Qualche tempo fa il presidente del Consiglio italiano Letta si è recato a New York allo scopo di convincere operatori economici statunitensi ad investire in Italia. Apprezzabile sforzo; dubito del risultato. Nei mesi scorsi il presidente francese Hollande ha convocato gli industriali francesi chiedendo loro di investire nel Paese e cercando di convincerli che le politiche del suo Governo non erano pregiudizialmente contro i loro interessi e la loro categoria. Dubbi legittimi, specie dopo l’atteg­giamento nei confronti dell’Alcatel, e atmosfera freddina. Paesi sviluppati ed economie emergenti, Governi di ogni colore cercano di attrarre attività imprenditoriali nel proprio territorio, spesso offrendo incentivi e sussidi (non sem­pre indispensabili e talvolta neppure utili). Comprensibile. Nuovi investimenti vogliono dire nuovi posti di lavoro, acquisti di macchine, costruzioni di capannoni, necessità di case, maggior incasso di imposte sui redditi, lavoro per l’indotto (trasporti, assicurazioni, subappaltanti, fornitori), soldi nelle tasche dei lavoratori che sono al contempo consumatori e contribuenti.

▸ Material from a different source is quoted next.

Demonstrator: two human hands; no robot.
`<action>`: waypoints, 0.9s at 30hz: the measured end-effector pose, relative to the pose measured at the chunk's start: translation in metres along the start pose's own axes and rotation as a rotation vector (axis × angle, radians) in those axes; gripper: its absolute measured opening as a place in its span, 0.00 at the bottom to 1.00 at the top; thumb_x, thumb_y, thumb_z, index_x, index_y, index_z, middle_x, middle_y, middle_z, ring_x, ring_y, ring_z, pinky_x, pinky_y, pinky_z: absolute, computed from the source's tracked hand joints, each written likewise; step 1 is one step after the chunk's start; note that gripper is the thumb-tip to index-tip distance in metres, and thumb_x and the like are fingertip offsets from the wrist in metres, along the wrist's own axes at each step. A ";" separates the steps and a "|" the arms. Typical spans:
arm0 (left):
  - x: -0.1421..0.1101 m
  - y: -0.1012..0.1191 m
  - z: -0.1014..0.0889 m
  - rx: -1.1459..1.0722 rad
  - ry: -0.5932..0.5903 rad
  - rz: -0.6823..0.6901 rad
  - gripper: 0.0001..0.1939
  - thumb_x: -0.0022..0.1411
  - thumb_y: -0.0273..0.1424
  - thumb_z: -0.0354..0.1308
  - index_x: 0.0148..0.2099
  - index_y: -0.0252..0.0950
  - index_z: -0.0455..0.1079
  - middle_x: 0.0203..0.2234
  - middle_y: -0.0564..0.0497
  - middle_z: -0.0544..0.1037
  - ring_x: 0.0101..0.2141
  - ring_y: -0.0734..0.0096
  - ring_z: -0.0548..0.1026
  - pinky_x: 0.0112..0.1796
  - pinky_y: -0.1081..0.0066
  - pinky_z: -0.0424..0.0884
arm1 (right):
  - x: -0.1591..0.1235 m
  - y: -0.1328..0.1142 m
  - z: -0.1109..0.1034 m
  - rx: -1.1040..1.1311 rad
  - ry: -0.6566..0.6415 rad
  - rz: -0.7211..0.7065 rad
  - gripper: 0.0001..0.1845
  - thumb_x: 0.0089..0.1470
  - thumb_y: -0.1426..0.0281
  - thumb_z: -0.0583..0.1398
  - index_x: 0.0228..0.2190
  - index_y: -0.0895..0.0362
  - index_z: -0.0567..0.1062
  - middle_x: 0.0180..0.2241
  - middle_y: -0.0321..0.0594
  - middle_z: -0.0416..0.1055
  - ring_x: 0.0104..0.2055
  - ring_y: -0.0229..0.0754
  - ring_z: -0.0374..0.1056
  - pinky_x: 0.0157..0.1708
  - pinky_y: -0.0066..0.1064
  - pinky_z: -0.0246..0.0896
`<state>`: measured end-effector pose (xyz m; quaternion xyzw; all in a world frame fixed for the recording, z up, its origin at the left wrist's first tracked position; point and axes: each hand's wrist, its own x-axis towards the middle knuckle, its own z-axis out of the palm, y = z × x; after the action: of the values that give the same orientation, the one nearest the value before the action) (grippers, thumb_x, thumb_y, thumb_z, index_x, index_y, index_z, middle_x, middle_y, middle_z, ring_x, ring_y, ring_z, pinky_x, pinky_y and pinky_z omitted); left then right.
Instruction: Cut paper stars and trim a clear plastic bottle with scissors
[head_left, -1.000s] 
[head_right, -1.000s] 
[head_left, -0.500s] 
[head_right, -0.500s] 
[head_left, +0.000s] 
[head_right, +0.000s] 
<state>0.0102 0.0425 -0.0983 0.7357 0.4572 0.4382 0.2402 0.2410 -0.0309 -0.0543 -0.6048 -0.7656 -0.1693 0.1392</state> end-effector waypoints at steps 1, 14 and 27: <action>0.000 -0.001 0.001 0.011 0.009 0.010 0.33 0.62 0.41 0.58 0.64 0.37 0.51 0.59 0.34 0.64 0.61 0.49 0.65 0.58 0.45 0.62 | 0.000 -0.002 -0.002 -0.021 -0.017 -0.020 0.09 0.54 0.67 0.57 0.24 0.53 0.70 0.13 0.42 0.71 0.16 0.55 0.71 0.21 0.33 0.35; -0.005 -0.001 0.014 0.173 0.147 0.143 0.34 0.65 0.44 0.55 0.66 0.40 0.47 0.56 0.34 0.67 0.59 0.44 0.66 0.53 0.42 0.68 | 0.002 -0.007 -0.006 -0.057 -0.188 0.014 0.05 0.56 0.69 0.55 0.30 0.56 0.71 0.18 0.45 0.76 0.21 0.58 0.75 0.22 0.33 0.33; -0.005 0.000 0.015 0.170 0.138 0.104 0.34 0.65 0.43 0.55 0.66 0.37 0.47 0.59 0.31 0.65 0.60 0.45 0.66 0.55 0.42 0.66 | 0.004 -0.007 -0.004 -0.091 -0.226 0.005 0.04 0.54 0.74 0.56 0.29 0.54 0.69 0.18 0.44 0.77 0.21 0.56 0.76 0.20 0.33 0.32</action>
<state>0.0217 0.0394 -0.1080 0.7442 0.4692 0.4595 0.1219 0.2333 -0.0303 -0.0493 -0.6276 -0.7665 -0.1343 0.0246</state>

Ovvio che un industriale esamini tutti i possibili aspetti positivi (o negativi) che accompagnano l’ubicazione di un investimento. La disponibilità di mano d’opera preparata (una delle prime preoccupazioni), il costo del lavoro che non è rappresentato dal solo salario, ma anche dalla serie di contributi che in alcuni Paesi raddoppiano per l’azienda l’ammontare che finisce nelle tasche del collaboratore. La flessibilità ed elasticità del mercato del lavoro, l’atteggiamento realistico e concreto o per contro ideologico (sostanzialmente antisistema) dei sindacati, l’efficienza della burocrazia (o addirittura la corruzione o l’inerzia che accompagna atti dovuti). Ovviamente, anche la fiscalità ha la sua importanza compresa una flessibilità che eviti atteggiamenti scioccamente punitivi. Ma forse l’elemento determinante per la decisione è il rischio Paese .

L’attività industriale ha come orizzonte i decenni, il mordi e fuggi non è nel suo DNA. Si deve quindi poter contare su Paesi e politiche che assicurino stabilità e diano certezza, salvo investimenti pionieristici in Paesi emergenti dove si conta che l’alto rischio venga compensato da altissimi redditi. Modifiche repentine di leggi e ordinanze, o peggio ancora dei criteri di applicazione, interpretazioni cervellotiche pur di favorire le casse dello Stato, ipotizzabili retroattività di atti legislativi o amministrativi sono ciò che più spaventa. Queste riflessioni mi sono venute alla mente leggendo il comunicato della Conferenza dei direttori dell’economia dei Cantoni svizzeri. Si viene a sapere che nel 2012 il totale di ditte straniere che hanno iniziato un’attività in Svizzera è diminuito del 20%. Peggio ancora dal punto di vista dei posti di lavoro creati, diminuiti del 40%.

Forse qualche ammiratore dei Flintstones e del buon tempo antico sarà contento. A mio parere, pur senza lasciarsi prendere da ansie inopportune, c’è da sperare che il trend non continui in tale direzione. Anche le ricchezze apparentemente più solide possono subire contraccolpi pesanti. Il regresso denunciato del 20% è sicuramente conseguenza della crisi generale e di quella europea in particolare. Di un clima preoccupante e di un’economia alimentata dalle fle bo delle banche centrali che non invitano ad investire.

Mi sono però anche chiesto: non è che recenti atteggiamenti e proposte di leggi in Svizzera abbiano indotto possibili potenziali investitori stranieri alla prudenza? Le informazioni corrono velocemente e dinanzi alle proposte della sinistra di controllo dei salari (1:12), introduzione del salario minimo, salario di cittadinanza, imposta ereditaria confiscatoria, è ipotizzabile che qualche interessato si chieda se la Svizzera stia per cambiare. Potrebbe darsi che altre destinazioni si impegnino per offrire una stabilità che sembra noi si voglia mettere in gioco.

Domanda legittima dinanzi a un disegno e proposte volti a mutare il quadro dell’economia svizzera. Domanda che dovremmo porci anche noi: abbiamo interesse che la Svizzera economica cambi ed il suo benessere venga messo in forse?